I was listening to an US AM radio station last night when I heard an ad for eHarmony, a dating/matching service, which got me thinking how it is too bad that it is focused on the big but (if at all effective) one-time event. We need similar tools like that on the web which actually serve on-going purposes like some of these:
- e-Literate.com: a readers service where you put in the last 12 books you like as well some other information to get recommended reading for the next 12. No sales of books are tied to the site as flogging is not the point.
- Ska-mazon.com: you tell the web site which ska records you have and it will tell you the ones you should look out for and where you can get them. Flogging is OK as it is pretty hard to find good ska these days.

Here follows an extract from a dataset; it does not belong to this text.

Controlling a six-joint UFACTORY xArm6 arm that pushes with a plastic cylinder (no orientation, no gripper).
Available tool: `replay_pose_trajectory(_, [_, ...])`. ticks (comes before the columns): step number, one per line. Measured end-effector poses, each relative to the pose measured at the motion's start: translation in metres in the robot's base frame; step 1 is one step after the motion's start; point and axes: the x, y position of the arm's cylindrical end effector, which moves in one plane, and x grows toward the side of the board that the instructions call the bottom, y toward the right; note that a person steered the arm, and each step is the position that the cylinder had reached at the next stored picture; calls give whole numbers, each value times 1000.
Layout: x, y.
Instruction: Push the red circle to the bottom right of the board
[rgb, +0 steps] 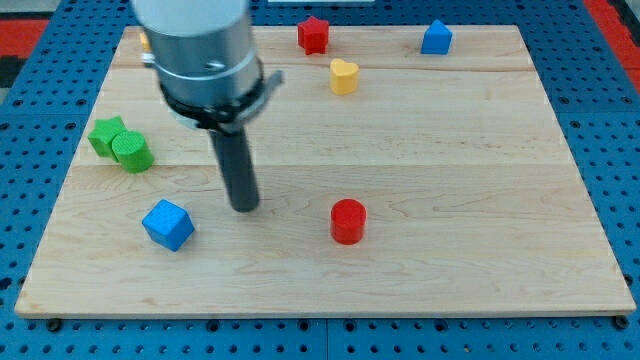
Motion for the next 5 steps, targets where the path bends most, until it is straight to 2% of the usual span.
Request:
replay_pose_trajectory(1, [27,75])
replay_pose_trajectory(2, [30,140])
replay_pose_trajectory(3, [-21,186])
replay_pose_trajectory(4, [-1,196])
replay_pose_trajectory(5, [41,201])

- e-Quaintance.com: once you have pals from undergrad who move away but you keep in touch with and once you have a family, everyone still needs a circle of some what tenuous acquaintences that you can get together with but have no need to really get to know. You can have a decent pint with them. You can talk a bit of sports with them but when they head out you can’t be sure if you have their name quite right. The service weeds out those who would be a particular irritant to a decent crowd – including you.

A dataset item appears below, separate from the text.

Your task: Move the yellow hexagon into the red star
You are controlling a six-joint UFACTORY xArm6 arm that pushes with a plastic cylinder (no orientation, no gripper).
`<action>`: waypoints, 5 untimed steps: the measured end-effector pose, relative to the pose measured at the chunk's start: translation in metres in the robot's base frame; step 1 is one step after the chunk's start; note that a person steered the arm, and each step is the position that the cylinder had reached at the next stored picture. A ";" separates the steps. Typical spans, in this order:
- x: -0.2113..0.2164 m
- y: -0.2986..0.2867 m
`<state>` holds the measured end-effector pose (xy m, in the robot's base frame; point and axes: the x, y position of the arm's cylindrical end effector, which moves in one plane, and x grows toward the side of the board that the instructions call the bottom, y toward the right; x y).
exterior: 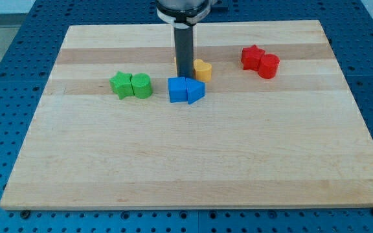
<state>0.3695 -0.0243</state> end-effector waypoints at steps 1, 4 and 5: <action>0.000 -0.020; -0.049 -0.023; -0.048 0.006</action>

- LiFix.com: It is as likely as not that the thing you would be best suited for is something you have really never come into contact with. I, for example, am convinced but for fate I would have made an excellent Bush Tucker Man or second rhythm guitarist for a major rock act….major. So with this website, people load in their lives facts offer to give them up in exchange for a better fate and see if through a succession of elaborate exchanges of place and identity, the real life you deserve – like mine of either the outback or spandex – might be lived either on a temporary but also perhaps permanent basis given filing of certain consents and health information.
Is this too much to ask of the internet which promised so much but gave us only blogs? There must be more web apps you would like to see.